▶ **WHAT IS REQUIRED**: Line for line, return the data exactly, omitting all pictures.

▶ **INFORMATION SHOWN**:
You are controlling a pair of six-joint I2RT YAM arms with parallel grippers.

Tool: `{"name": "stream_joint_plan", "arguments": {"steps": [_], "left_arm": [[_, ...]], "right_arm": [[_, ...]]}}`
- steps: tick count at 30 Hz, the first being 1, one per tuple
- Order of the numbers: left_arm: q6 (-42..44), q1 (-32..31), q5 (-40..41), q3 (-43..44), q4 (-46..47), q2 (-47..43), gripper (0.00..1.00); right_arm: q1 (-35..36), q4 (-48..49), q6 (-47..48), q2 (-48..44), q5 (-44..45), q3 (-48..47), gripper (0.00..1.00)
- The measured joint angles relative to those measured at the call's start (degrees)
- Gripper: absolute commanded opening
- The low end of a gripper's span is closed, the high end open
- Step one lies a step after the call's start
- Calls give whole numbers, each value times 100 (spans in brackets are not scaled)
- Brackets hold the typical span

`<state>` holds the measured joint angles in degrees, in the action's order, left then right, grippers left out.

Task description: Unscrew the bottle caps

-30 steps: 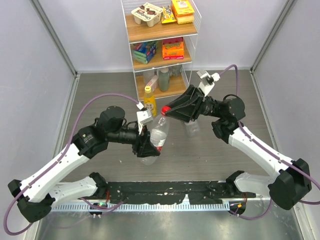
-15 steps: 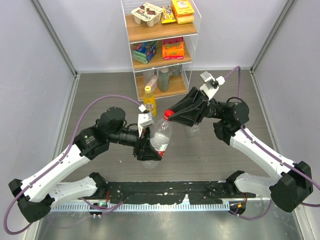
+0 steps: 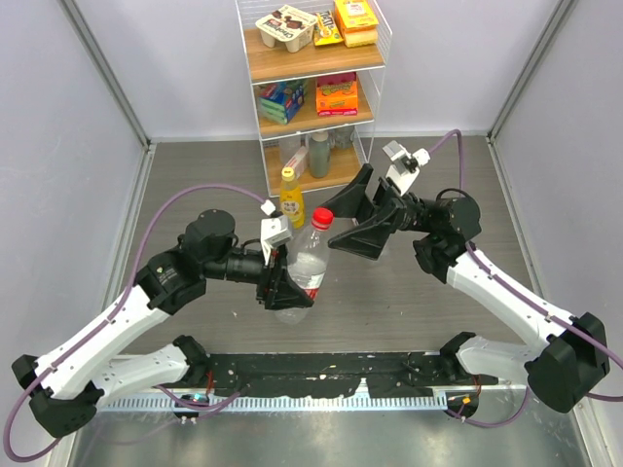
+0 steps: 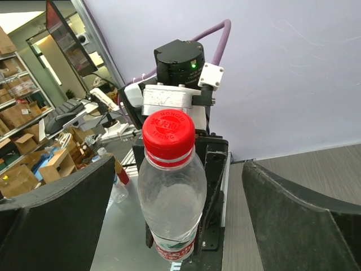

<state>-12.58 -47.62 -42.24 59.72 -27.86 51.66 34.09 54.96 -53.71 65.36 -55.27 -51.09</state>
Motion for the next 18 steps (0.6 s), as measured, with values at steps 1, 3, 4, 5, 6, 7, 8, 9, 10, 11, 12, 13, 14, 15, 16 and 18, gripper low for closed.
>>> {"name": "stream_joint_plan", "arguments": {"steps": [1, 3, 4, 5, 6, 7, 8, 9, 10, 11, 12, 13, 14, 15, 16, 18], "left_arm": [[2, 0, 26, 0, -4, -4, 0], [11, 0, 90, 0, -11, -9, 0], [22, 0, 138, 0, -17, -11, 0], [33, 0, 188, 0, -24, -15, 0], [48, 0, 249, 0, -28, -22, 0], [61, 0, 330, 0, -28, -44, 0], [76, 0, 411, -2, -33, -74, 0], [85, -2, 507, -2, -35, -118, 0], [85, 0, 601, -2, -50, -157, 0], [90, 0, 721, -2, -92, -201, 0], [105, 0, 839, -2, -127, -240, 0], [114, 0, 981, -2, -162, -282, 0], [131, 0, 1097, -2, -201, -315, 0], [155, 0, 1252, 2, -256, -345, 0], [181, 0, 1368, 2, -313, -361, 0], [260, 0, 1694, 17, -470, -372, 0]], "right_arm": [[0, -39, 11, 0, 20, 0, 100], [0, -168, 87, -11, 70, 0, 100], [0, -315, 166, -33, 122, 0, 100], [0, -494, 260, -68, 175, 0, 100], [0, -671, 363, -103, 238, 0, 100], [2, -944, 509, -164, 348, -2, 100], [4, -1279, 699, -238, 505, -11, 100], [4, -1641, 872, -315, 671, -35, 100], [4, -2009, 1045, -389, 850, -87, 100], [4, -2280, 1182, -442, 990, -142, 100], [7, -2566, 1331, -501, 1176, -205, 100], [11, -2833, 1467, -566, 1366, -262, 100], [11, -3053, 1574, -627, 1537, -295, 100], [11, -3189, 1641, -673, 1644, -306, 100], [9, -3338, 1711, -726, 1759, -308, 100], [9, -3556, 1790, -787, 1917, -310, 100]]}}
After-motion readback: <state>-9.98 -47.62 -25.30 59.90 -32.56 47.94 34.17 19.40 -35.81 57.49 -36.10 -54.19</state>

▶ **YOUR RESPONSE**:
You are controlling a pair of six-joint I2RT YAM arms with parallel grippers.

Tool: `{"name": "stream_joint_plan", "arguments": {"steps": [_], "left_arm": [[_, ...]], "right_arm": [[_, ...]]}}`
- steps: tick count at 30 Hz, the first being 1, one per tuple
- Order of the numbers: left_arm: q6 (-42..44), q1 (-32..31), q5 (-40..41), q3 (-43..44), q4 (-46..47), q2 (-47..43), gripper (0.00..1.00); right_arm: q1 (-35..36), q4 (-48..49), q6 (-47..48), q2 (-48..44), q5 (-44..45), q3 (-48..47), gripper (0.00..1.00)
- The measured joint angles relative to those measured at the call's start (degrees)
- Gripper: absolute commanded opening
- The low end of a gripper's span is closed, the high end open
- Step one lies a step after the call's start
- Calls give whole numbers, each value times 100 (spans in brackets are not scaled)
- Brackets hold the typical span

`<state>` holds the measured joint angles in degrees, in the action's order, left then right, grippers left out.

Task description: Unscrew the bottle caps

-30 steps: 
-15 steps: 
+0 steps: 
+0 steps: 

<state>-12.58 -47.62 -42.24 59.72 -27.86 51.66 34.09 54.96 -53.71 65.36 -55.27 -51.09</state>
Motion for the next 18 steps (0.6 s), as measured, with values at steps 1, 3, 4, 5, 6, 7, 8, 9, 10, 11, 12, 13, 14, 15, 16 and 18, gripper low for closed.
>>> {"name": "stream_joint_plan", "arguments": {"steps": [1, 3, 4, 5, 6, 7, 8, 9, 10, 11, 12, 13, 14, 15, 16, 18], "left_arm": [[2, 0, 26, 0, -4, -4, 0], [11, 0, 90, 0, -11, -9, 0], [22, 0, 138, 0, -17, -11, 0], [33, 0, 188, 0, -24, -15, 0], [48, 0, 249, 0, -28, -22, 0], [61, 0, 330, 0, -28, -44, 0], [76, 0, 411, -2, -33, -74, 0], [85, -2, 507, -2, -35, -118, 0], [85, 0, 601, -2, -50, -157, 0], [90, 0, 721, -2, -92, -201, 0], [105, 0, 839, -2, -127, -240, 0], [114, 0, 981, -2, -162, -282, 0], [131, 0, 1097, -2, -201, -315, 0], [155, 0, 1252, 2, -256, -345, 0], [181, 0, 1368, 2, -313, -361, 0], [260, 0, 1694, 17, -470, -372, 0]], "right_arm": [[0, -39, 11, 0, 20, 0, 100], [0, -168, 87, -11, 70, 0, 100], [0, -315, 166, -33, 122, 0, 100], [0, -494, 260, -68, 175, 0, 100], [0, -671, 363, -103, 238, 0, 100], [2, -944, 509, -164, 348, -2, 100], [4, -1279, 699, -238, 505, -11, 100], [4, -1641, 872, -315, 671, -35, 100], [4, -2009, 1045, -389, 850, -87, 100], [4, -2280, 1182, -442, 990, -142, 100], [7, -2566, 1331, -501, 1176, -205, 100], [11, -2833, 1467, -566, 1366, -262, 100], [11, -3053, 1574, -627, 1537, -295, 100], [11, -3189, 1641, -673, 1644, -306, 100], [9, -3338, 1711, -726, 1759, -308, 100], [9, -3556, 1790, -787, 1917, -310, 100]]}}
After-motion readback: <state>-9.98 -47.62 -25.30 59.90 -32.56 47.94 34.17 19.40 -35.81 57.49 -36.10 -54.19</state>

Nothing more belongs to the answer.